White supremacism is also generally banned on social media, including Reddit and Twitter. And deplatforming works.

For the record, I think that deplatforming white supremacists – people like Richard Spencer – is often a good thing. But I am under no illusions about the way things work.

One could retort that being wrongly accused of white supremacism can earn one public sympathy from certain influential heterodox people, like Peter Thiel and Sam Harris. These kinds of heterodox figures are often inclined to defend some people who are accused of white supremacism, like Charles Murray, Noah Carl and others. However, this defense only happens as a partial pushback against broader ‘cancellation’ conducted by others. The defense usually focuses on academic freedom and behavior rather than whether the actual ideas are correct. It can gain ground with some of the broader public, but elite corporate and academic circles remain opposed.

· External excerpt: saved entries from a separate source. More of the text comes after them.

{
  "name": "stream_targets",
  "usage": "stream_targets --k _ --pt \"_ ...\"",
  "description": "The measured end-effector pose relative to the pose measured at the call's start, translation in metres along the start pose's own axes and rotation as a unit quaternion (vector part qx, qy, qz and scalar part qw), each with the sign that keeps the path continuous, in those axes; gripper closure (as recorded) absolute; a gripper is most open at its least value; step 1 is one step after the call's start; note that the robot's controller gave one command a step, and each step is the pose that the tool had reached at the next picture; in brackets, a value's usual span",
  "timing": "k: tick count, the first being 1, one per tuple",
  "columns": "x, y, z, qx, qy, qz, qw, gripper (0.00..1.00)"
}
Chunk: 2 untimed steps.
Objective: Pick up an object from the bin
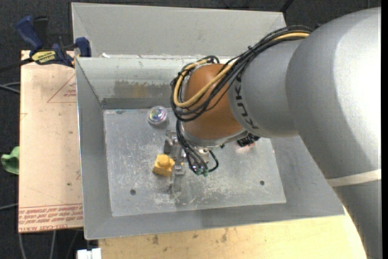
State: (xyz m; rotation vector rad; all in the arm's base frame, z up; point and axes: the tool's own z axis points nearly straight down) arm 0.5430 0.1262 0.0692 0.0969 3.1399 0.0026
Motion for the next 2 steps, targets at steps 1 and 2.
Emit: stream_targets --k 1,2 --pt "-0.001 0.000 -0.002 0.000 -0.0005 0.001 1.0000 1.00" --pt "0.013 -0.002 -0.149 0.000 -0.0038 -0.225 0.9743 1.00"
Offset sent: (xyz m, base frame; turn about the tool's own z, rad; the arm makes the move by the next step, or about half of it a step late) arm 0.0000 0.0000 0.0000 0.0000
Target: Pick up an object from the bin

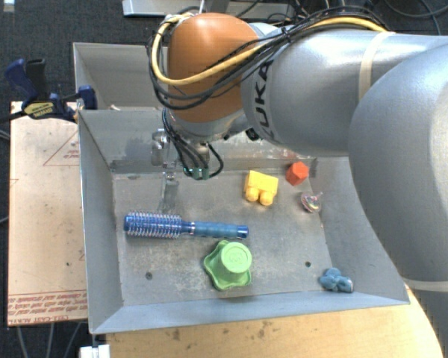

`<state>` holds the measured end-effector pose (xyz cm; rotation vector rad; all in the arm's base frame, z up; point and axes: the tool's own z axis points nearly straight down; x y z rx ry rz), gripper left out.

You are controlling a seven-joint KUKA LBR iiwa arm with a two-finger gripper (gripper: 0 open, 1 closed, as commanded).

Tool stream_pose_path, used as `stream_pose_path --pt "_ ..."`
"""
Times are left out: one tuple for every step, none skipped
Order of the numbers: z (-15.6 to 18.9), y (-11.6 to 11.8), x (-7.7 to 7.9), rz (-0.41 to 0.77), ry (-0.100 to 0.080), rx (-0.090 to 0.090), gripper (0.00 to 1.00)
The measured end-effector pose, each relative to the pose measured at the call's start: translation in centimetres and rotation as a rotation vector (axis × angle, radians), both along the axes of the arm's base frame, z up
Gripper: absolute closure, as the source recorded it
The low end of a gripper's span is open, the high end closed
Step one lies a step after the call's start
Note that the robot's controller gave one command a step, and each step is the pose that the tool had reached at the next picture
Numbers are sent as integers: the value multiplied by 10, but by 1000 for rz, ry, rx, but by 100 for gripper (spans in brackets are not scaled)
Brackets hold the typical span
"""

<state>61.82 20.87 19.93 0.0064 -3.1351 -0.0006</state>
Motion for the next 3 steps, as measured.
stream_pose_path --pt "-108 26 -57 276 -2 1 0" --pt "-105 25 -55 274 -7 3 100" --pt "32 40 -59 300 -19 4 100"
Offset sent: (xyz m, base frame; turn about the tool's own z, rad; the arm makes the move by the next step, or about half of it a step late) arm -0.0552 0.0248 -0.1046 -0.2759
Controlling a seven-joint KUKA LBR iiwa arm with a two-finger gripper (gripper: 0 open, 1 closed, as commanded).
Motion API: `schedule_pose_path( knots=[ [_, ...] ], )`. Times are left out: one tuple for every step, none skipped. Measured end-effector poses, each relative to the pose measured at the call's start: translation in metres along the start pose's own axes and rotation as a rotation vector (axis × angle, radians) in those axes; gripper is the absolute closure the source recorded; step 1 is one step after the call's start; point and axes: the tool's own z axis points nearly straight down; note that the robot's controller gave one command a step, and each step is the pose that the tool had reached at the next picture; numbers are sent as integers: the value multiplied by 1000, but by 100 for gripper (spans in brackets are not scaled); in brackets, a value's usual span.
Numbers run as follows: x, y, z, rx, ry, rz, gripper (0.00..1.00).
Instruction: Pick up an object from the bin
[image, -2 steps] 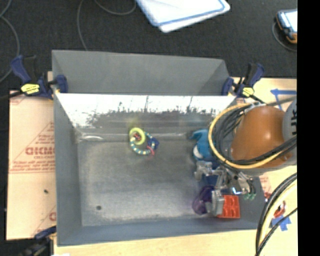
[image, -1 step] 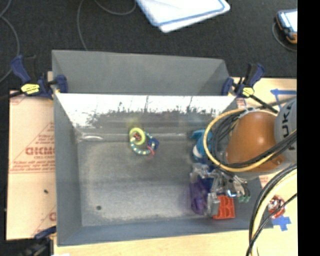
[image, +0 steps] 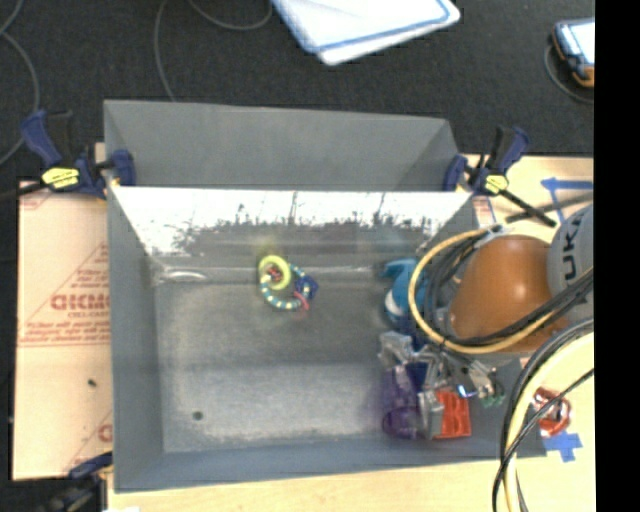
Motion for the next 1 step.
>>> schedule_pose_path(
  knots=[
    [-3,-6,12,-5,2,-91,0]
  ],
)
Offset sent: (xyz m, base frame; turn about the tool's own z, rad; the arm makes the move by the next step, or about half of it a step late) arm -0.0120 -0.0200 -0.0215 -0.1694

And even among the broader public and political spheres, the Very Online IDW type who pays attention to these re-platformed people is actually pretty rare. Most people in the real world are rather politically disengaged, have no love for ‘political correctness’ nor for those regarded as white supremacists, and don’t pay much attention to online drama. And far-right people are often excluded even from right-wing politics. For instance, the right-wing think tank Heritage Foundation made someone resign following controversy about his argument for giving priority in immigration law to white people based on IQ.

All in all, it’s clear that being associated with white supremacism is bad for PR.

Summary: what are the good reasons to disagree with longtermism?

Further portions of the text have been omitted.